PARENTS

Viola Desmond Family: Canadian Heroine Likely Got Her Activism From Her Parents

12/08/2016 04:21 EST | Updated 12/08/2016 04:28 EST

On Thursday, the Bank of Canada announced Viola Desmond will be the first woman (other than the Queen, of course) to appear on our currency.

Starting in 2018, our $10 bill will feature a portrait of Desmond. The decision is significant because of Desmond's incredible story. Just watch this Heritage Minute to understand how she helped change Canadian history for the better.

Desmond's younger sister, Wanda Robson, was at the ceremony and shared some powerful words. She describes her sister "Vi" as someone who was passionate about people and whose actions continue to inspire Canadians today.

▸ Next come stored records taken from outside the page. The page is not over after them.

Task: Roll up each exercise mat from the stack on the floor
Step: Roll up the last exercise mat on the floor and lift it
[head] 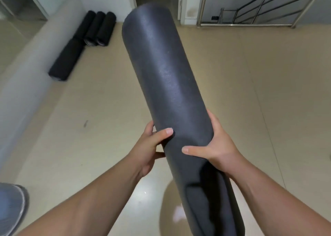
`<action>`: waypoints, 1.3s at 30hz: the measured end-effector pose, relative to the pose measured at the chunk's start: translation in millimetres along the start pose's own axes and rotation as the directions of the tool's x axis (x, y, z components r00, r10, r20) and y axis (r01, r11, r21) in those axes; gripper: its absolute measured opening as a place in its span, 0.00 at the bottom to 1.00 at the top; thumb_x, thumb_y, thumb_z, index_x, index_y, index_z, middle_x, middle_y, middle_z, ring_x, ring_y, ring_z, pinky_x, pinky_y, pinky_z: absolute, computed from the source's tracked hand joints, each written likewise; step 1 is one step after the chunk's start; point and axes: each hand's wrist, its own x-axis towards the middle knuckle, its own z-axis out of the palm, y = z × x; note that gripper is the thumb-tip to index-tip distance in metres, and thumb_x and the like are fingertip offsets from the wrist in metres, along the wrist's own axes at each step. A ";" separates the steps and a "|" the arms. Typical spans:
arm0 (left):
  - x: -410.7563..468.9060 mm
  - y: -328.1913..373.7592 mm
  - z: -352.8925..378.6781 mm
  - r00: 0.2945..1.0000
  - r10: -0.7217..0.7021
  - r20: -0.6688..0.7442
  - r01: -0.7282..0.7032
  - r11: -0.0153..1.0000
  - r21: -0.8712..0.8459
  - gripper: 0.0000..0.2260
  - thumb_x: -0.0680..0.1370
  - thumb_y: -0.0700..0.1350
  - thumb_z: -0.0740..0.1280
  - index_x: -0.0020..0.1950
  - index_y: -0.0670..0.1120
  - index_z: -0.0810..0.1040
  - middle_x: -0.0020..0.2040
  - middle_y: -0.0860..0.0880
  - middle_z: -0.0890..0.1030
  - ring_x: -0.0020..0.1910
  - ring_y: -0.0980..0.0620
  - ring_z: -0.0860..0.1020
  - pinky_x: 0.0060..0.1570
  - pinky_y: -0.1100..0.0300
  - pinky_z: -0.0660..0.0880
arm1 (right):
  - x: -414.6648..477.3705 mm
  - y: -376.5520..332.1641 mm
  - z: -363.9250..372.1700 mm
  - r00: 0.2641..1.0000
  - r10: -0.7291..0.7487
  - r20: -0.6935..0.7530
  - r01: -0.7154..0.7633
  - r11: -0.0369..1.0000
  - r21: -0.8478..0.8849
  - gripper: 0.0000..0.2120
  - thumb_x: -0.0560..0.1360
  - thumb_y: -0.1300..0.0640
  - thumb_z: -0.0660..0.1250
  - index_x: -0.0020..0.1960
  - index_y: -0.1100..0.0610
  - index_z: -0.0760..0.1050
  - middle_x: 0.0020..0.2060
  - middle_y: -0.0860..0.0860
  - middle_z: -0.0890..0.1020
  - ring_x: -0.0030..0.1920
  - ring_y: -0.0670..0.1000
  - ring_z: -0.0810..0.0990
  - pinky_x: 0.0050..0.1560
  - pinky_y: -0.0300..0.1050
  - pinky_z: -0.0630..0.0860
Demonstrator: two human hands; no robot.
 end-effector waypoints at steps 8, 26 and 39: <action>-91.6 137.4 -69.0 0.998 0.045 0.045 -0.048 0.997 0.060 0.29 0.70 0.52 0.74 0.70 0.61 0.73 0.63 0.57 0.82 0.62 0.54 0.81 0.61 0.40 0.78 | -41.0 -156.4 78.0 0.997 -0.050 -0.051 0.054 0.996 0.075 0.53 0.59 0.57 0.88 0.74 0.32 0.65 0.63 0.36 0.81 0.62 0.43 0.82 0.62 0.51 0.80; 119.0 385.1 -219.2 0.933 0.217 -0.287 -0.226 0.974 0.002 0.31 0.67 0.49 0.77 0.69 0.58 0.74 0.60 0.57 0.84 0.56 0.55 0.84 0.53 0.47 0.77 | 329.4 -311.9 156.9 0.946 -0.250 0.209 0.228 0.966 0.123 0.52 0.64 0.65 0.85 0.78 0.42 0.62 0.67 0.38 0.80 0.66 0.44 0.80 0.65 0.52 0.79; 297.1 535.6 -520.1 0.953 0.244 -0.183 -0.243 0.970 0.024 0.20 0.77 0.48 0.73 0.66 0.64 0.74 0.59 0.60 0.84 0.57 0.56 0.83 0.54 0.46 0.79 | 598.7 -419.9 384.5 0.979 -0.183 0.086 0.191 0.977 -0.091 0.55 0.58 0.45 0.87 0.76 0.33 0.60 0.65 0.34 0.78 0.64 0.42 0.79 0.65 0.53 0.79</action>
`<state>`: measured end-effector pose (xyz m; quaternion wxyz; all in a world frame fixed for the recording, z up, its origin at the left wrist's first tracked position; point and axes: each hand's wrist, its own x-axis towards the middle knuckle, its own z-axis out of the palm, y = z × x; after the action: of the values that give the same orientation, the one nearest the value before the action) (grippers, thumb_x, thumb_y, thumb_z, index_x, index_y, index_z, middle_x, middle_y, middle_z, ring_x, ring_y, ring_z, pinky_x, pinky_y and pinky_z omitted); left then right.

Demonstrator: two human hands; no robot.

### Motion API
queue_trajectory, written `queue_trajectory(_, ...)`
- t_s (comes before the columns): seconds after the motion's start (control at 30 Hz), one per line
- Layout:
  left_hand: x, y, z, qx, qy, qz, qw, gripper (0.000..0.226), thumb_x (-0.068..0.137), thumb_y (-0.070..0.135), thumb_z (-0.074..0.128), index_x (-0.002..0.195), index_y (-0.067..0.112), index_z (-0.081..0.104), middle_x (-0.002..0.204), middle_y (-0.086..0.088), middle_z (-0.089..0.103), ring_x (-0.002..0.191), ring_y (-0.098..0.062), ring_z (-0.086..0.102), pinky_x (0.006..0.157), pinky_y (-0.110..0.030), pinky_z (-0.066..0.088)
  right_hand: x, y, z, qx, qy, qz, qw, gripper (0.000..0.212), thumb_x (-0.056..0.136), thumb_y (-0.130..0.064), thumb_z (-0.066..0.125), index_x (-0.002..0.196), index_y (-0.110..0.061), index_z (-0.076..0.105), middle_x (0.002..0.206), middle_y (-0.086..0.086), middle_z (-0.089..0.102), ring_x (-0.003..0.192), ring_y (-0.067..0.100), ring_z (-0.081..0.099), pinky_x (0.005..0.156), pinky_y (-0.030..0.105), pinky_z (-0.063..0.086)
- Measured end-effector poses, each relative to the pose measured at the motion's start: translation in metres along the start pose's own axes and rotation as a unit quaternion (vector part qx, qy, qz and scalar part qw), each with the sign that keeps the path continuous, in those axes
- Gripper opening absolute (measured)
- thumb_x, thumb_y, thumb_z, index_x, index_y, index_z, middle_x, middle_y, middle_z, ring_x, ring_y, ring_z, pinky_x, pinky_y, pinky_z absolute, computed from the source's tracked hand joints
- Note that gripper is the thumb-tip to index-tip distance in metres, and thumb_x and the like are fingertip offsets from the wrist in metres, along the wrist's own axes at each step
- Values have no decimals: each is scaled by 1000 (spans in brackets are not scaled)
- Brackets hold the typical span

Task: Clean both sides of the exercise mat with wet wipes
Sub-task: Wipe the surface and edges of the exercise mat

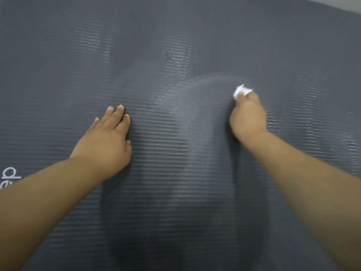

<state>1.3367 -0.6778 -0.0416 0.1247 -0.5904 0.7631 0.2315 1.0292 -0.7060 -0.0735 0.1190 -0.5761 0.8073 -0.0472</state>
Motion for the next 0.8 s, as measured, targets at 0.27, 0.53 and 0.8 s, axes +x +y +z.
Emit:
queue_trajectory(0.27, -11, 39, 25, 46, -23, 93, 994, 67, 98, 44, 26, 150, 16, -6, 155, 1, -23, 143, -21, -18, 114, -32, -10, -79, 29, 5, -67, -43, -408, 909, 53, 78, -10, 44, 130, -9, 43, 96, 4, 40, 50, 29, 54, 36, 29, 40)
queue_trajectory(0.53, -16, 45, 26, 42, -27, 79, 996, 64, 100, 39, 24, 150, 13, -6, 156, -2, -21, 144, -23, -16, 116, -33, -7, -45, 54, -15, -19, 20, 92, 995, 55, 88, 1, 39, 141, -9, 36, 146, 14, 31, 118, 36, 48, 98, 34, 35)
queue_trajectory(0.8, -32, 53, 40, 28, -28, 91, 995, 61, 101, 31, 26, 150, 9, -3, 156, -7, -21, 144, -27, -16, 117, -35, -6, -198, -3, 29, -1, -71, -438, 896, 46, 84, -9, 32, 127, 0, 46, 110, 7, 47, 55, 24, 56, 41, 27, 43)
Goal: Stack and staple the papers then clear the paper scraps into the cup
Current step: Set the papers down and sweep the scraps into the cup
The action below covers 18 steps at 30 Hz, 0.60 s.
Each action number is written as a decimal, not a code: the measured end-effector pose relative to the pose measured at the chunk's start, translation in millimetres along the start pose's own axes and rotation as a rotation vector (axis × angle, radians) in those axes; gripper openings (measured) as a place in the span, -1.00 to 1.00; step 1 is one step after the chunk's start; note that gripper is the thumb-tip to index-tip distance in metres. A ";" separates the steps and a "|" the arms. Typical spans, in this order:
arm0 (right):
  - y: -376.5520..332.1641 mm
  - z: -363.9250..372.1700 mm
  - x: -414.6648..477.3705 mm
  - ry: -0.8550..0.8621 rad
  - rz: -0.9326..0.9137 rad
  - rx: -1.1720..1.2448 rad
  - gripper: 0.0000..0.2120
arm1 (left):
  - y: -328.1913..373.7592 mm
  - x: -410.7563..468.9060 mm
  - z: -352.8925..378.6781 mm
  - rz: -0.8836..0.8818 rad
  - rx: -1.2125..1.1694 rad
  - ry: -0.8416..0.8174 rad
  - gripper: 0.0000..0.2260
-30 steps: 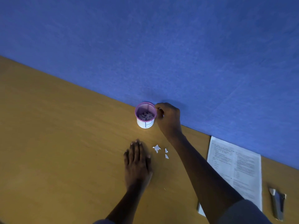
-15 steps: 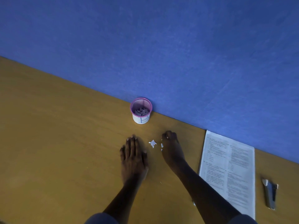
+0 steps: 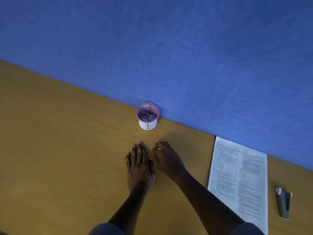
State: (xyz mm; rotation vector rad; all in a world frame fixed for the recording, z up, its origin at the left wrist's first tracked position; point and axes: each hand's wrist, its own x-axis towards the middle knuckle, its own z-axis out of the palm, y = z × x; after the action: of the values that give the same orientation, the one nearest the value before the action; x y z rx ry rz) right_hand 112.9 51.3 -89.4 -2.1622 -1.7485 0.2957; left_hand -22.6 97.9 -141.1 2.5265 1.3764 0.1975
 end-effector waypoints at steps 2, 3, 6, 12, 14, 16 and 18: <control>7.9 -0.9 -5.5 0.015 0.021 0.013 -0.83 | 0.1 0.2 -0.2 0.007 -0.001 0.000 -0.45; 13.0 -2.8 -7.6 0.017 0.044 0.029 -0.83 | -0.4 0.2 -0.4 0.008 -0.004 0.005 -0.45; 27.9 -13.8 -11.8 0.072 0.123 0.104 -0.88 | -1.2 0.7 -1.5 0.004 -0.019 0.010 -0.46; 45.2 -15.4 -14.5 0.127 0.394 0.193 -0.81 | -0.2 0.1 -1.6 -0.005 -0.027 0.029 -0.47; 38.4 -8.1 -18.5 0.056 0.378 0.188 -0.68 | 0.8 -0.2 -3.0 -0.002 -0.031 0.043 -0.47; 33.4 -9.7 -19.9 0.043 0.347 0.223 -0.69 | 1.9 -0.7 -3.7 0.004 -0.030 0.048 -0.47; 38.4 -10.3 -21.5 0.086 0.361 0.230 -0.70 | 1.7 -0.9 -3.4 0.010 -0.025 0.046 -0.48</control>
State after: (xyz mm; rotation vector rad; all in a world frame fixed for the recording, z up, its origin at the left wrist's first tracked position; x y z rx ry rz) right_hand 146.7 22.0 -96.0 -2.2694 -1.2060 0.4605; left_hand -22.5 96.8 -137.4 2.5240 1.3699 0.2753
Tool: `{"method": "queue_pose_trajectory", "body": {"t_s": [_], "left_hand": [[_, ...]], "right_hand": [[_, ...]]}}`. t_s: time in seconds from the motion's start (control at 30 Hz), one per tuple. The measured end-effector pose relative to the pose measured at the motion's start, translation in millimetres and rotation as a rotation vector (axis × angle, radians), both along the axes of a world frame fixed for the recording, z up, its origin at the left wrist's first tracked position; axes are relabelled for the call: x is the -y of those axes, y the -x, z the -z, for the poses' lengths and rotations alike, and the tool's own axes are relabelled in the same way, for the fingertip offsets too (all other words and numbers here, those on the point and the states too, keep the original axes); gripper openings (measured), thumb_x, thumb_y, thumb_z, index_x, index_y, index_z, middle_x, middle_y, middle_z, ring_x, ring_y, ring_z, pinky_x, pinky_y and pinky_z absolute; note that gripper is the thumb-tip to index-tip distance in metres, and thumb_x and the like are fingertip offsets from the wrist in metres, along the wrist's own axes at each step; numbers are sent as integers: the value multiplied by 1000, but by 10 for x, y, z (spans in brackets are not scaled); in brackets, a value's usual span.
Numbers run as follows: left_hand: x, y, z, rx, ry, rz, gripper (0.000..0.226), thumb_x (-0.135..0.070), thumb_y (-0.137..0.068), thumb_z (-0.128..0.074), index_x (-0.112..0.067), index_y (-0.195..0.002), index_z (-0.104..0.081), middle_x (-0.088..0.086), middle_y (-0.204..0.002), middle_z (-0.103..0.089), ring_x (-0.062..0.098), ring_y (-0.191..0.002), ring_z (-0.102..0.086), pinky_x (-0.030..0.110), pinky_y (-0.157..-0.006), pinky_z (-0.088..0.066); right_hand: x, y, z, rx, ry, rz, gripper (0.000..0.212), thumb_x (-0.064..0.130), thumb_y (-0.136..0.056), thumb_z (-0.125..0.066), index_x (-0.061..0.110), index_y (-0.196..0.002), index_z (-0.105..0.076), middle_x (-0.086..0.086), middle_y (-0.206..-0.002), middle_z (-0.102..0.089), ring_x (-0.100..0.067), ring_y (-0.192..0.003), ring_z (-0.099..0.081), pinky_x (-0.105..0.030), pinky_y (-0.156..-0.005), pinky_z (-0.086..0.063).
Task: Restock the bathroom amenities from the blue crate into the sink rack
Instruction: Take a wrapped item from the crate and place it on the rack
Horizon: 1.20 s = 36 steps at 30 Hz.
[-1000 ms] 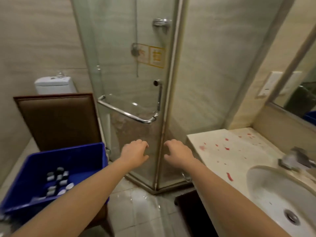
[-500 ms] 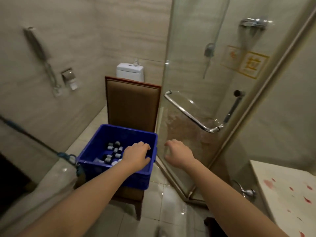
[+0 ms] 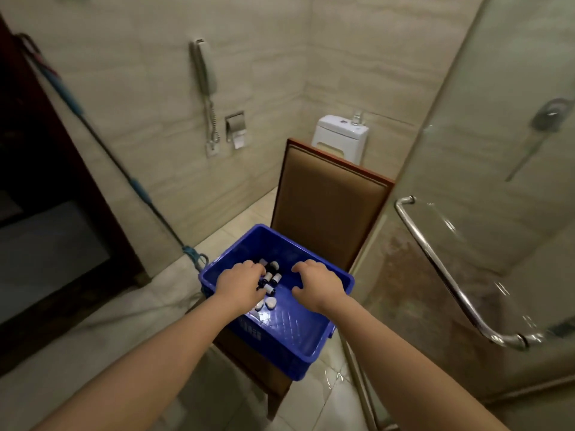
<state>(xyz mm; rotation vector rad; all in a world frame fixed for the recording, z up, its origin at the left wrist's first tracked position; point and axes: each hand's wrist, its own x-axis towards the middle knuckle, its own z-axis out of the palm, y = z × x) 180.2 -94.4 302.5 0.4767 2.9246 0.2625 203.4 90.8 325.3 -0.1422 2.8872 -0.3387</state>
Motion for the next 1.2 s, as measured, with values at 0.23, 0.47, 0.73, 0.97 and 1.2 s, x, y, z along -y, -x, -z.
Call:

Where did Desmond get her passion and sense of social justice from? Most likely from her parents.

Desmond's birth name was Viola Irene Davis and she was born in Halifax, N.S., in 1914.

She was one of 15 children and her parents, James and Gwendolin Davis, were "highly regarded within the Black community in Halifax," according to the Canadian Encyclopedia.

Her father James worked his way from the shipyards to owning his own barber shop. While that is quite the accomplishment, her mother's story is even more insightful. The Encyclopedia states:

"Her mother, Gwendolin... was the daughter of a white minister and his wife, who had moved to Halifax from New Haven, Connecticut. Although racial mixing was not uncommon in early 20th-century Halifax, intermarriage was a rare occurrence."

Apparently, Desmond noticed from a young age that there weren't many hair- or skin-care products for black women, so she set out to make her own.

But because she was black, she couldn't train to be a beautician in Halifax, so she had to go to Montreal.

“She said... ‘My goal is to have beauty culture schools throughout Nova Scotia that cater to the black population because we don’t have any,’” her sister Robson remembered in an interview with the Chronicle-Herald. “She said she would like to train. She was a worker, six solid days a week sometimes, holidays and Sundays and that (and) for special occasions.”

“It was in the ’40s, she had her own business, she bought a car, was taught how to drive, these were things that were foreign to most women," Robson went on to say. “But a black woman owning her own business and making a good living – better than good – that was definitely unique. She was one of a kind, I’d say, at that time.”